Once the line with "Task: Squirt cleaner" is found in the entries below, repeat it and each following line exactly, up to and including the line with "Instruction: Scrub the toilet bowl". Add no other lines.
───── Materials provided
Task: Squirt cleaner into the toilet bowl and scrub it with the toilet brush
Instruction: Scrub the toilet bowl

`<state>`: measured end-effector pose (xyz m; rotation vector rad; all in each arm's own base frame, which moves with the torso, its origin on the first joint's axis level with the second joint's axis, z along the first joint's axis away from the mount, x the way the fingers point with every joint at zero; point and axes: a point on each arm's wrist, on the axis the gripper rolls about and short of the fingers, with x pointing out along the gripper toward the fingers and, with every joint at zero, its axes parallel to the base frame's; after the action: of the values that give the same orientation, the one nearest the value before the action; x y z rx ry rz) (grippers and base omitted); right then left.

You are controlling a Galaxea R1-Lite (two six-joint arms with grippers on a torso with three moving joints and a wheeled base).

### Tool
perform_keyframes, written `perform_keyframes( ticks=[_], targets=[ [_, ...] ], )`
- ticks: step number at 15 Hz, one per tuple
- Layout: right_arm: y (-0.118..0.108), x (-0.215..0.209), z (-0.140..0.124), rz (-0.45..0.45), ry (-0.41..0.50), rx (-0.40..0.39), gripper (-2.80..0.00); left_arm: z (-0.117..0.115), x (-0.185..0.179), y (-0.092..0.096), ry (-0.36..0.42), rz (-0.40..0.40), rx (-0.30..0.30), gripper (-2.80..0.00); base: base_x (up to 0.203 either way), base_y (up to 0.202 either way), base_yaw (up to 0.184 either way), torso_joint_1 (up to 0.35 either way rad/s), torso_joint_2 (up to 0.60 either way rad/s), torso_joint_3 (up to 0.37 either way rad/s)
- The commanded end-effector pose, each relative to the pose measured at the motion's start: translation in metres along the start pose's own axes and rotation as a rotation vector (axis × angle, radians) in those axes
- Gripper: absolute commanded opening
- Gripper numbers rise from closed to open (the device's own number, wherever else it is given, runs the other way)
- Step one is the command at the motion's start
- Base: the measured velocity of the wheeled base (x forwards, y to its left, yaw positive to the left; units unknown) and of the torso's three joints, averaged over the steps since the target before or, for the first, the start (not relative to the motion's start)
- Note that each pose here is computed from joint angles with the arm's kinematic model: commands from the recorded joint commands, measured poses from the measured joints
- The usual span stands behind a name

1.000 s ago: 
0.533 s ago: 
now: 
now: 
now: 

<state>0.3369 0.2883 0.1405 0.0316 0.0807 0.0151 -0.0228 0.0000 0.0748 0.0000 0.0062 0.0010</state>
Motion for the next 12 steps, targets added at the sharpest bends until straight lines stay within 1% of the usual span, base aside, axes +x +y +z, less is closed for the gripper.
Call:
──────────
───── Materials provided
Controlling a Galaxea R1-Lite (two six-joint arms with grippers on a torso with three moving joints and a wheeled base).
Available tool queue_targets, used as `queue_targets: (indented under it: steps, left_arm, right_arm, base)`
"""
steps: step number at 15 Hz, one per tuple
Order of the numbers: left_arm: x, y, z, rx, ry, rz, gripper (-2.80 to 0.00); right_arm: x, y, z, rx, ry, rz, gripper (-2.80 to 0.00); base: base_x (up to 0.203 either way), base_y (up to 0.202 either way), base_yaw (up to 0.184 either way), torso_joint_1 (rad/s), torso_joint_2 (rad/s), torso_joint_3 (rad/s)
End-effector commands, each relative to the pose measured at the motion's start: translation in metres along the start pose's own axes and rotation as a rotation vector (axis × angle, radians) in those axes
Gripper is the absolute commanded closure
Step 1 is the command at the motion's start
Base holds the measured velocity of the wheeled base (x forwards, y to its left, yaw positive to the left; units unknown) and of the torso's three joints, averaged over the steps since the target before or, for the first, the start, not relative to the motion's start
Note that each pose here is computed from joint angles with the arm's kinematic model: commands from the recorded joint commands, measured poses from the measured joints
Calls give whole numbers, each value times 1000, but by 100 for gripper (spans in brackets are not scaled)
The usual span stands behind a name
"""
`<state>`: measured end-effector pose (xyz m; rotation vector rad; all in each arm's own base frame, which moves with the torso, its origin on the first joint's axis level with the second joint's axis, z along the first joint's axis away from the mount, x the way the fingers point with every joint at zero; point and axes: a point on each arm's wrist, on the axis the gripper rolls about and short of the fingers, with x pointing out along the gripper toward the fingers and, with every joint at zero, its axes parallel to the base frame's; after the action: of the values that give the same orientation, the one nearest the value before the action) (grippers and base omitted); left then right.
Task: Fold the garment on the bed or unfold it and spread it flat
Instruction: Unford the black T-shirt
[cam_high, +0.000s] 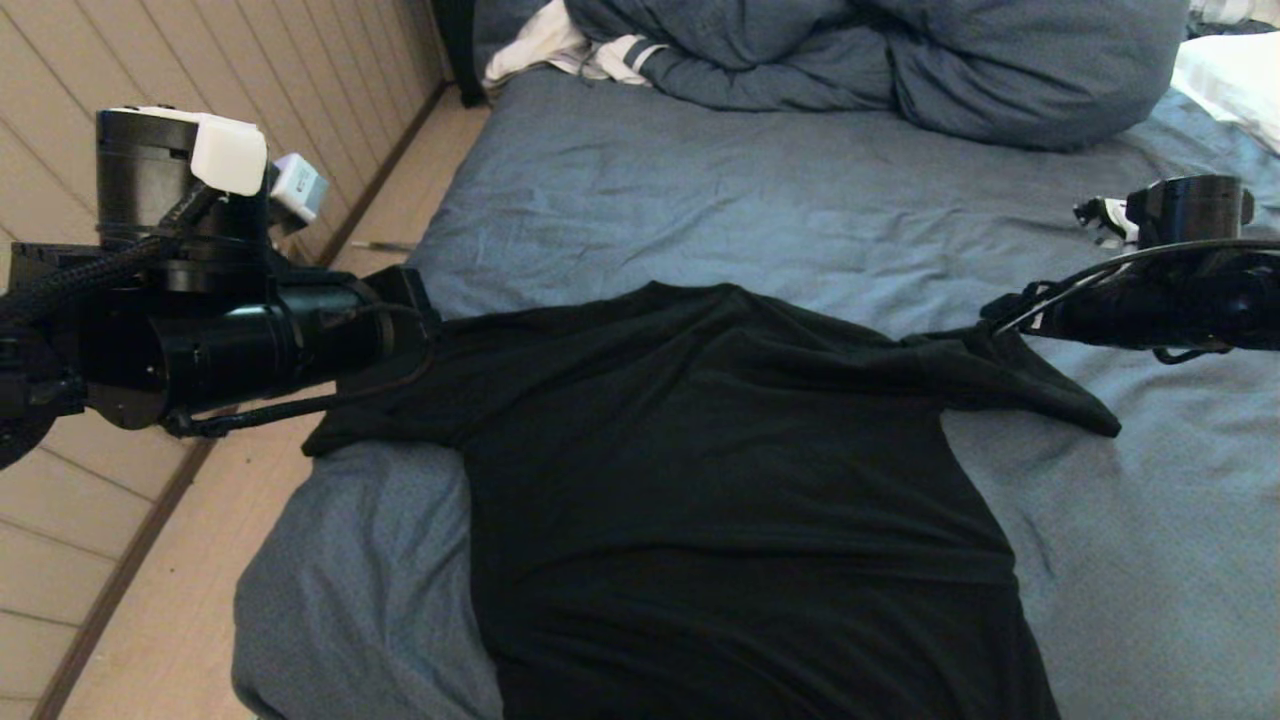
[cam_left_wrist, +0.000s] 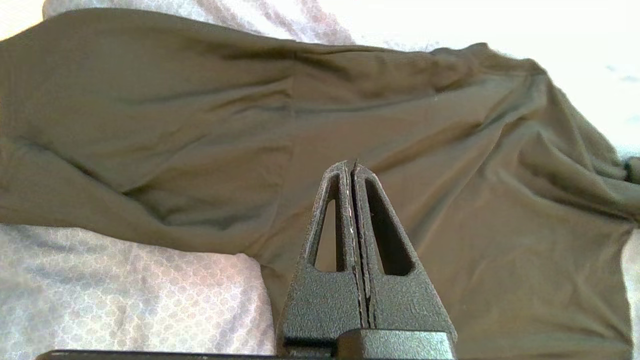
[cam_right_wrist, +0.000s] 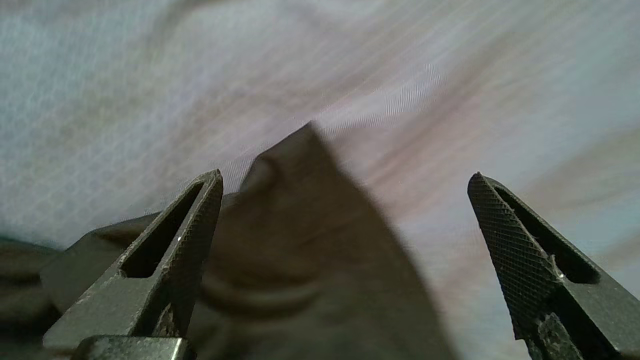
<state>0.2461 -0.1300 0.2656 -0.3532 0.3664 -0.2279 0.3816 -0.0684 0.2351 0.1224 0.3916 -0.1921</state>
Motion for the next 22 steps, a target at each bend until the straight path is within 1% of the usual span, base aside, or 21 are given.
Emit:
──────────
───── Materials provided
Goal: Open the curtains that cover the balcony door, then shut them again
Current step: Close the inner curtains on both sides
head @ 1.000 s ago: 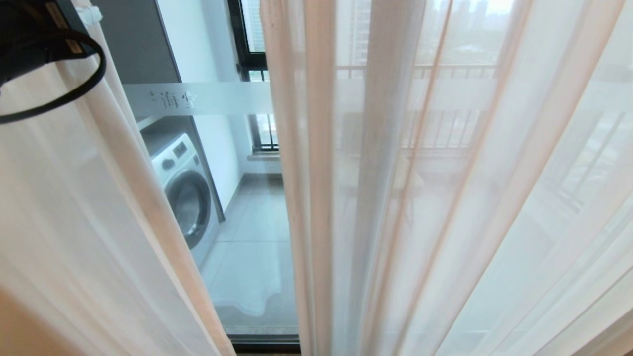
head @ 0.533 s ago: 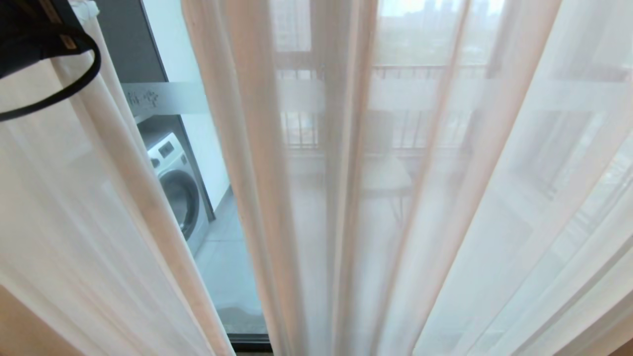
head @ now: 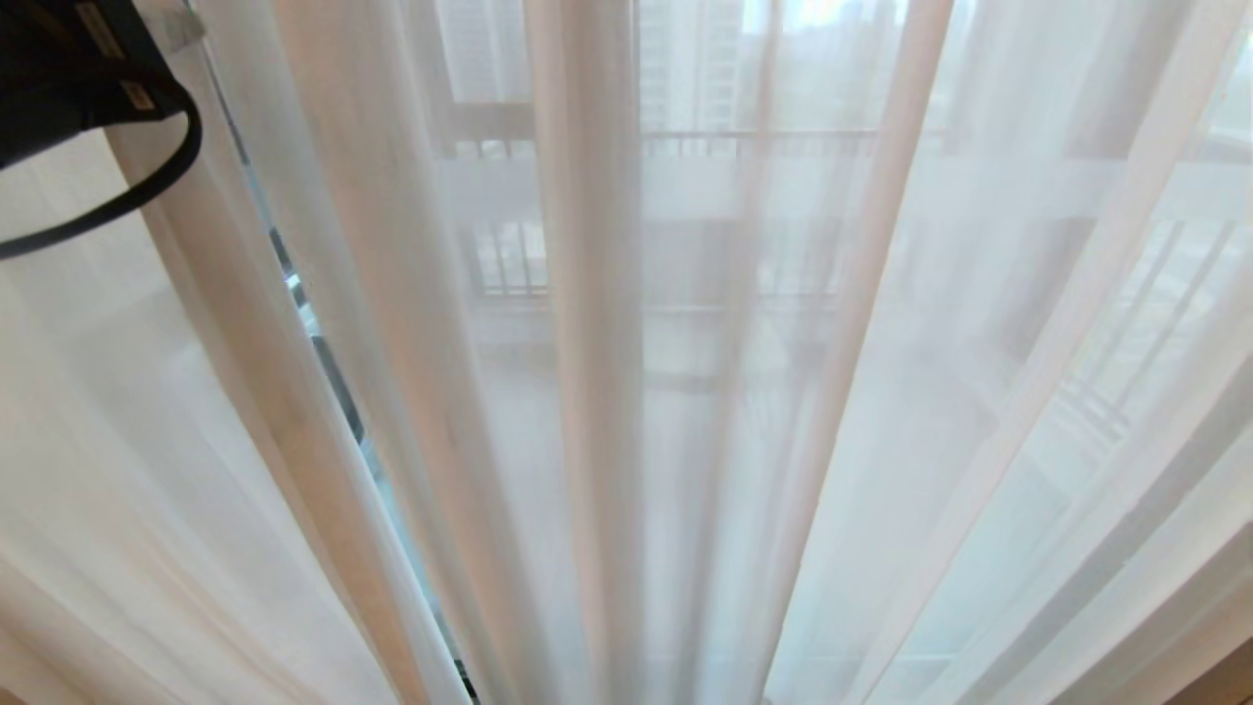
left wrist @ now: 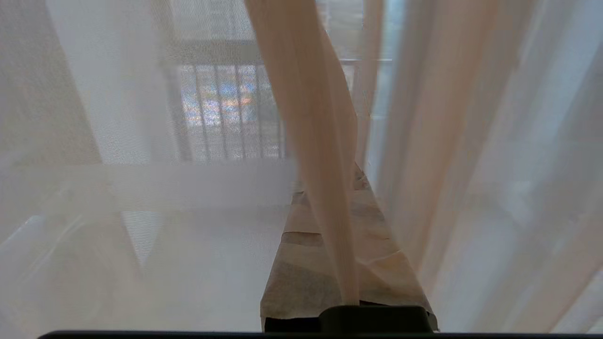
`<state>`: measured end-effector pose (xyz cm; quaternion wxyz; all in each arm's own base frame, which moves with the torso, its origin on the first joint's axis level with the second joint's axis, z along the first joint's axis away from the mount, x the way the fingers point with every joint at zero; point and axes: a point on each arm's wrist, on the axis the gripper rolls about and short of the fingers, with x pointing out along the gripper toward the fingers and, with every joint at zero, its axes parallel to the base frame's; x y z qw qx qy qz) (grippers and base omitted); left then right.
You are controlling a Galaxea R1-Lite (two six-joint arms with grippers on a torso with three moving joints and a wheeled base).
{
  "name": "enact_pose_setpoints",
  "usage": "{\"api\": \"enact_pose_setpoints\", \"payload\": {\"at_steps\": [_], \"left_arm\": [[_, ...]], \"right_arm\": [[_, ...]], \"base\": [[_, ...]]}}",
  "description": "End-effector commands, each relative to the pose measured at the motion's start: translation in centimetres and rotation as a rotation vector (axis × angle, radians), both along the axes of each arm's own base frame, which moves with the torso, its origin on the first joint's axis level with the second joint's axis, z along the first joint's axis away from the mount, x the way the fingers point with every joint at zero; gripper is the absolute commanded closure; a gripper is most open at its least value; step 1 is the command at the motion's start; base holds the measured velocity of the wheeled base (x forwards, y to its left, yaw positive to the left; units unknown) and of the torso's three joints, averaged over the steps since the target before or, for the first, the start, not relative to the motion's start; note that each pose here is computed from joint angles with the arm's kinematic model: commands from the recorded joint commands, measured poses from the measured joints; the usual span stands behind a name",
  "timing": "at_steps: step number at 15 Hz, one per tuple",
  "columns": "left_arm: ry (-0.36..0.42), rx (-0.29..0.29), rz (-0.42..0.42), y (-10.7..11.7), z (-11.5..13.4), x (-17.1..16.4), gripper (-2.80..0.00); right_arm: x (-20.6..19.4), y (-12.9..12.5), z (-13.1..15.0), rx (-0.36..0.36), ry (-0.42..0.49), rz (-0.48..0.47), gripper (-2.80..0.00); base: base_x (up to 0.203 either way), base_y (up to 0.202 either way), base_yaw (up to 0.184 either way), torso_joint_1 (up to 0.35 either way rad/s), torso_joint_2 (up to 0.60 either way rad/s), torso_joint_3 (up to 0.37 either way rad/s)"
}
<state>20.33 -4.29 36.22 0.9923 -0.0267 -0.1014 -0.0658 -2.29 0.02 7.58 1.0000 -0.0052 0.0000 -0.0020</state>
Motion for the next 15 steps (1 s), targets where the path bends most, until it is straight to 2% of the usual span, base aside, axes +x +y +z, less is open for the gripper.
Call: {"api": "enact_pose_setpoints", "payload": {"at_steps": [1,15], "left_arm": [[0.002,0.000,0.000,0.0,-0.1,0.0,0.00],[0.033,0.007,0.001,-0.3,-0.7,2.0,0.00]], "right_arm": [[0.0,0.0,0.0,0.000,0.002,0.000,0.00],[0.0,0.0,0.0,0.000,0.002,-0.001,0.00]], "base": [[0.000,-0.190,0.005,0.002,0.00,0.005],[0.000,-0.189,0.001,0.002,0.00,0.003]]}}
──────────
### Response to the task
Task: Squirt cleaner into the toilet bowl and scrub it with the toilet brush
Instruction: Scrub the toilet bowl

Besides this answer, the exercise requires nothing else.